**EXERCISE DETAILS:**
Output exactly, with nothing added, the entries from the first line through the line with "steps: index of".

════════

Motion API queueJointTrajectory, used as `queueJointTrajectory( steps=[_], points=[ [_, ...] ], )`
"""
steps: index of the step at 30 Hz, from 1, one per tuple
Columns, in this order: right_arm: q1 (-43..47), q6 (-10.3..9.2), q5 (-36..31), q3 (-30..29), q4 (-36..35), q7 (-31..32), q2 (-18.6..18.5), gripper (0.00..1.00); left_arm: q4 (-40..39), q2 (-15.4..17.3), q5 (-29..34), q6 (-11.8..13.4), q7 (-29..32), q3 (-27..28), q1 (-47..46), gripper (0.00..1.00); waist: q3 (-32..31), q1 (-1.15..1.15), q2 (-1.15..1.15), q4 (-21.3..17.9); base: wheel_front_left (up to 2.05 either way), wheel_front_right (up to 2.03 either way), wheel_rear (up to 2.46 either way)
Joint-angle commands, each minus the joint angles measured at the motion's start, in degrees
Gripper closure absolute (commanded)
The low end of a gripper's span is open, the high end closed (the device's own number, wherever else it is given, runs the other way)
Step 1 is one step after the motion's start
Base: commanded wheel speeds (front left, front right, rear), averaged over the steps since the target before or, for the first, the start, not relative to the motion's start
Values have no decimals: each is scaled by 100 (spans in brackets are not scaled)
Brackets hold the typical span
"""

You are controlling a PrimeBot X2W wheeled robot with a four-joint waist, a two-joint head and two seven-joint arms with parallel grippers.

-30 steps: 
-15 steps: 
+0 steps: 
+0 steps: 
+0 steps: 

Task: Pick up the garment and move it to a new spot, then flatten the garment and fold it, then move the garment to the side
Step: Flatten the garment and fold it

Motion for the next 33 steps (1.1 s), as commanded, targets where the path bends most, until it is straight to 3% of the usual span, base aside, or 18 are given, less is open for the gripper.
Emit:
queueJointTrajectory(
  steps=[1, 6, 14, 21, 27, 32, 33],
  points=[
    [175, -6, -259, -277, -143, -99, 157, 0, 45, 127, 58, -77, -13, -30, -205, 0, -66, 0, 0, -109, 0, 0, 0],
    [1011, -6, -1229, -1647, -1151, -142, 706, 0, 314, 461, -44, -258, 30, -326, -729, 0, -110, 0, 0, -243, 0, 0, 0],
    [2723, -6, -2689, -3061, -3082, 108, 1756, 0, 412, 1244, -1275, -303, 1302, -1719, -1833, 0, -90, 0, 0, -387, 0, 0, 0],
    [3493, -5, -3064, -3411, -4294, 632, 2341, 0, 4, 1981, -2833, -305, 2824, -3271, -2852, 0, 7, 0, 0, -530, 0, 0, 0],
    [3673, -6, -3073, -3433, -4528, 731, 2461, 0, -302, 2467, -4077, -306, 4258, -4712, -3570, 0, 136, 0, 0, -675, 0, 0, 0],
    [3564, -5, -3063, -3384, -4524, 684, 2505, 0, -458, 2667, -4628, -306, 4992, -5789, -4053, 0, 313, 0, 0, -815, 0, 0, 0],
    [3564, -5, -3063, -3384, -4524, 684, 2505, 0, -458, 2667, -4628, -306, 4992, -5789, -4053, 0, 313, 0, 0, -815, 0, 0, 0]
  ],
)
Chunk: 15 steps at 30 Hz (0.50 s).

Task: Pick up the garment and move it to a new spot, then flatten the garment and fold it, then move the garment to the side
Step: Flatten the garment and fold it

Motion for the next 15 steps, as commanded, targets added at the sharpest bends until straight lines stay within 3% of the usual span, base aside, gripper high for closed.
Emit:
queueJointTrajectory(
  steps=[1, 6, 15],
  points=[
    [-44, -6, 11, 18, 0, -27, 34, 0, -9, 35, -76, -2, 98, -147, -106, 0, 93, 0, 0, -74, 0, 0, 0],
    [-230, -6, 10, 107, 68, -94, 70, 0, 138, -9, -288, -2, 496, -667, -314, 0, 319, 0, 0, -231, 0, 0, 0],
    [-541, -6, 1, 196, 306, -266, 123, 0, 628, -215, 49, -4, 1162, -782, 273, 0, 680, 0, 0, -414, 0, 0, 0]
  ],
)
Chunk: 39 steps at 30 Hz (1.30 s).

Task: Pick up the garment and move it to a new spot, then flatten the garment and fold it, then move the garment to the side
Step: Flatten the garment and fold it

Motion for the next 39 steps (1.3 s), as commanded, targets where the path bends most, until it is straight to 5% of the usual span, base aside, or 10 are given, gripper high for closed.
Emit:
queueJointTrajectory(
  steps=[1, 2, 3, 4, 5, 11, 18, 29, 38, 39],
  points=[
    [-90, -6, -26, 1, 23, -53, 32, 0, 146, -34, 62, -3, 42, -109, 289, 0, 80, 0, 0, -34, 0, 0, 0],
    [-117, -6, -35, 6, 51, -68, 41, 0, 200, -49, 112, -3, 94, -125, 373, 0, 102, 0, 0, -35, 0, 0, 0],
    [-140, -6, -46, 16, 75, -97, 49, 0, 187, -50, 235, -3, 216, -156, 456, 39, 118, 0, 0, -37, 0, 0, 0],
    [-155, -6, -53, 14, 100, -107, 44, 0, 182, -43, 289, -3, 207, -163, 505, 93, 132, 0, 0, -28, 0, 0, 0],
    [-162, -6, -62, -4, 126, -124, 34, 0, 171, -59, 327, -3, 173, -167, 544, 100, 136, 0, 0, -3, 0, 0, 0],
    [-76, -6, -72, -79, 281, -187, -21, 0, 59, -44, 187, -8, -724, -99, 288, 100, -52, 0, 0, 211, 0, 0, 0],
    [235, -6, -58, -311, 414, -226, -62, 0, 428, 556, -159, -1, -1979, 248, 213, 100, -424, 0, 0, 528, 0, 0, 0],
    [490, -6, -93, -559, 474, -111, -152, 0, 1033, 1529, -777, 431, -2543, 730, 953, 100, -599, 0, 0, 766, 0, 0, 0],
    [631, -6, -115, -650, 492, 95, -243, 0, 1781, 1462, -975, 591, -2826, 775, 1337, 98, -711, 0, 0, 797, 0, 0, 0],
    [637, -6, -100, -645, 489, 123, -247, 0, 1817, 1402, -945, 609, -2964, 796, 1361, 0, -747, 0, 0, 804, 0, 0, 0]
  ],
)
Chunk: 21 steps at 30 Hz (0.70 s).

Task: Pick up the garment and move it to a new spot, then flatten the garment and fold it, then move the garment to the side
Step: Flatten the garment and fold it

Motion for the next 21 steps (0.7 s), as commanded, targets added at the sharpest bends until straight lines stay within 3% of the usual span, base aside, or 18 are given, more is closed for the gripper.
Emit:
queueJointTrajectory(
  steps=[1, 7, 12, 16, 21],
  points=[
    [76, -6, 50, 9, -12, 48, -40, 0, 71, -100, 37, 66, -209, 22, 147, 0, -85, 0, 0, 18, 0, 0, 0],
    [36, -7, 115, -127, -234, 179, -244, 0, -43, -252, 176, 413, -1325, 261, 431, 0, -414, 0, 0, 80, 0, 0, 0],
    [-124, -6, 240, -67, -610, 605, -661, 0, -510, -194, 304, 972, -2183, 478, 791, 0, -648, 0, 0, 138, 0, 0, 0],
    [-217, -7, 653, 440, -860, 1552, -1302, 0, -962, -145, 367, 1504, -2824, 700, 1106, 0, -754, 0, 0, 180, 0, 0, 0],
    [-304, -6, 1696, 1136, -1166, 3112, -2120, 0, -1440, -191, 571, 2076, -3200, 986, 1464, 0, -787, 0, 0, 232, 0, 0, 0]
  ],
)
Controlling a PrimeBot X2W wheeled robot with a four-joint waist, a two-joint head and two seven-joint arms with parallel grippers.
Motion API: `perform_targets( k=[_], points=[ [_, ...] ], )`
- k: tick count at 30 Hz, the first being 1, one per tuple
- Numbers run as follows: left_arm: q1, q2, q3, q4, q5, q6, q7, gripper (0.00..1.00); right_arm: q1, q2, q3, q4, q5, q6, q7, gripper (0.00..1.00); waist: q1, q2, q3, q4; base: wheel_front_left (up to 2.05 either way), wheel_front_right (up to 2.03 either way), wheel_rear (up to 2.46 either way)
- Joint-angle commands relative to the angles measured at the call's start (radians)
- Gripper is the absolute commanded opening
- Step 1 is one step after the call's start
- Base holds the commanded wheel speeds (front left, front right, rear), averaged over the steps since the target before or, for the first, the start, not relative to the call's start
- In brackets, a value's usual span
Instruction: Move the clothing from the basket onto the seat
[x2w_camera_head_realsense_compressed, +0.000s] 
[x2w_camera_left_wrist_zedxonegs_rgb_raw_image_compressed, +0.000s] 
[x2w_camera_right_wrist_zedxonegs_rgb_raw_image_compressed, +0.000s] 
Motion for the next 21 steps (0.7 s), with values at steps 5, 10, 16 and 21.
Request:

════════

**EXPECTED ANSWER:**
Motion API queueJointTrajectory, used as `queueJointTrajectory( steps=[_], points=[ [_, ...] ], )`
"""
steps: index of the step at 30 Hz, from 1, one per tuple

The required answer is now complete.